= Slobodanka Gruden =

Serbian doctor and politician (1940–2025)

Slobodanka Gruden (Слободанка Груден; 2 July 1940 – 31 October 2025) was a Serbian medical doctor, academic and politician. She was the first female mayor of Belgrade, serving in the role from 1992 to 1994. During her time in office, Gruden was a member of the Socialist Party of Serbia (SPS).

==Early life and academic career==
Gruden was born in Belgrade, in what was then the Kingdom of Yugoslavia. The years of World War II were difficult for her family; both of her parents were held in captivity during the conflict. An active member of the Red Cross from a young age, Gruden graduated from the University of Belgrade Faculty of Medicine in 1966, completed her specialization in 1976, and became primarius in 1984.

==Political career==
Gruden joined the League of Communists of Serbia as a student and in this context became a friend of Slobodan Milošević, the future Serbian president. She served on the municipal committee of the League of Communists in Vračar and was later the president of the socio-political council in the municipality of Zemun. In 1986, she became a member of presidency of the League of Communists in Belgrade.

Serbia ceased to be a one-party socialist state in 1990, and the League of Communists transformed itself into the SPS in the same year. Gruden joined the restructured party and became a member of its main board. She was elected to the City Assembly of Belgrade for Zemun's third division in the May 1992 Serbian local elections. After the election, she was chosen as president of the assembly, a position that was at the time equivalent to mayor. She was re-elected in the December 1992 local elections and confirmed afterward for another mayoral term.
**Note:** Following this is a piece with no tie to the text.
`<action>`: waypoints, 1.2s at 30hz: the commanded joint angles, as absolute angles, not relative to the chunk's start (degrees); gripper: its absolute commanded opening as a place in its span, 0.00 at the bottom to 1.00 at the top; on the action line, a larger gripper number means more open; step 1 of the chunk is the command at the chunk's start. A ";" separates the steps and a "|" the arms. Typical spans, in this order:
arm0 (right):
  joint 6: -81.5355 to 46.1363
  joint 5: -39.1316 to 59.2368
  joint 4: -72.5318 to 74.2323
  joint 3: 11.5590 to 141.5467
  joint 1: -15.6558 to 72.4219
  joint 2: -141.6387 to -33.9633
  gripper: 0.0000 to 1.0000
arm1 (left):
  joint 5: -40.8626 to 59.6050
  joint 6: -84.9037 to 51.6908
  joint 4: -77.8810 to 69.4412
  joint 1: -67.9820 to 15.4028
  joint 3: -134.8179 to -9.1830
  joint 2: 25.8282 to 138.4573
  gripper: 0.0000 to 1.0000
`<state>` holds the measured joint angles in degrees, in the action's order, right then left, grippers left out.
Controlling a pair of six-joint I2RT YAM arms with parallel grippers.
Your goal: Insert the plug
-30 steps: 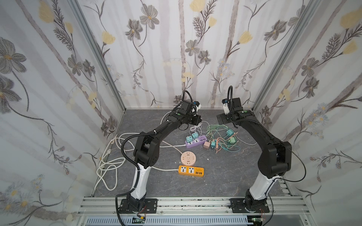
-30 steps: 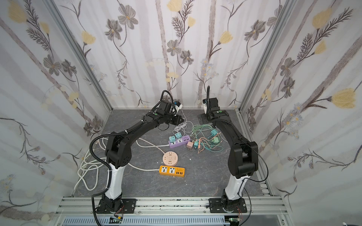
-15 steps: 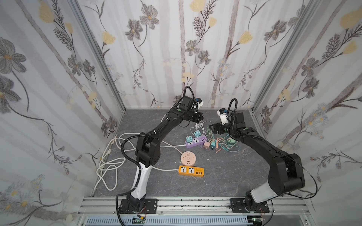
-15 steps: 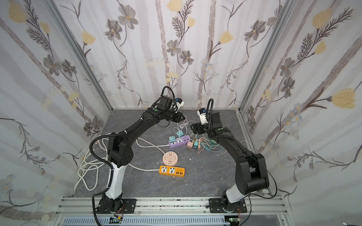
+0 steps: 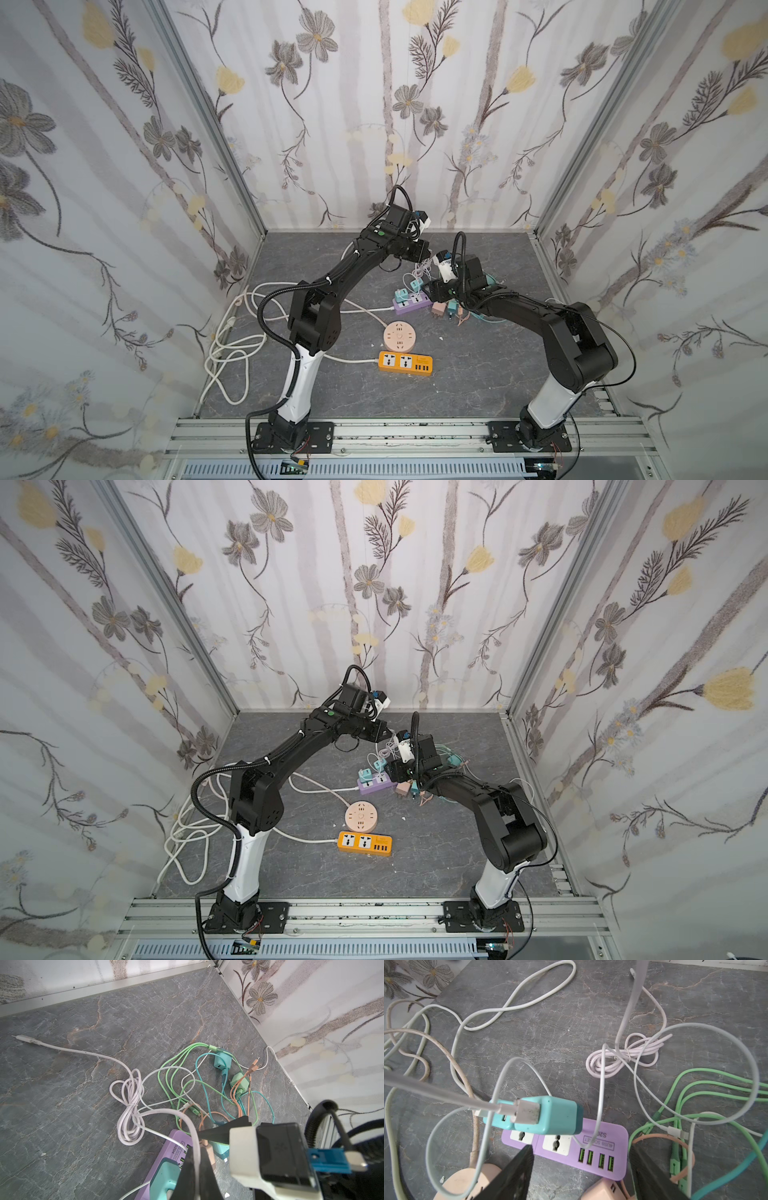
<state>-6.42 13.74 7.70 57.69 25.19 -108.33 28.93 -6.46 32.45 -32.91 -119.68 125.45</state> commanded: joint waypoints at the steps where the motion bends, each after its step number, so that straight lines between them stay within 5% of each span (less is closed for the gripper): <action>1: -6.58 11.21 15.33 56.64 26.36 -109.36 0.66 | 29.80 -7.12 32.98 -32.96 -120.77 125.71 0.00; 4: -5.09 10.20 18.08 55.63 27.76 -109.85 0.60 | 29.95 -7.12 33.55 -32.96 -121.07 125.92 0.00; 26: 0.97 5.38 29.57 53.17 32.21 -113.29 0.73 | 31.01 -9.12 34.36 -32.96 -121.34 126.30 0.00; 36: -0.82 2.76 25.35 57.95 33.25 -113.97 0.63 | 31.30 -9.63 34.62 -32.96 -120.96 126.47 0.00</action>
<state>0.30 4.03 22.81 56.27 32.84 -113.99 28.47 -9.10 33.41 -32.67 -120.99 126.10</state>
Gruden became mayor of Belgrade during the time of the Croatian War and the Bosnian War of the 1990s. Serbia was under an embargo in this period; there was a shortage of medical supplies, stores were often short of goods, and the underground economy was flourishing. As mayor, she worked to ensure the city remained functional, and she later credited the city's strong relationship with Bucharest for ensuring regular supplies of fuel. Gruden has said that one of her most important accomplishments was arranging for Serb refugee children from Croatia and Bosnia and Hercegovina to continue their education in Athens, Greece. She also returned the official Spasovdan ceremony to Belgrade after an absence of forty-five years.

Her political downfall took place after she publicly responded to criticism of her job performance by Milošević's wife Mirjana Marković. Gruden later said that she lost the support of both Milošević and Marković after persuading Vuk Drašković, the leader of the opposition Serbian Renewal Movement (SPO) party, to end a hunger strike in 1993. It became impossible for her to continue as mayor, and she resigned on 23 June 1994, receiving a round of applause from the opposition delegates in assembly.

After leaving political office, Gruden returned to working as a doctor; during the 1999 NATO bombing of Yugoslavia, she was deputy director and head of the blood transfusion service at Zemun's central clinic. Following Milošević's defeat in the 2000 Yugoslavian presidential election, she was part of a group of SPS members that called on him to resign as leader and for the party to return to its core values.

==Death==
Gruden died on 31 October 2025, at the age of 85.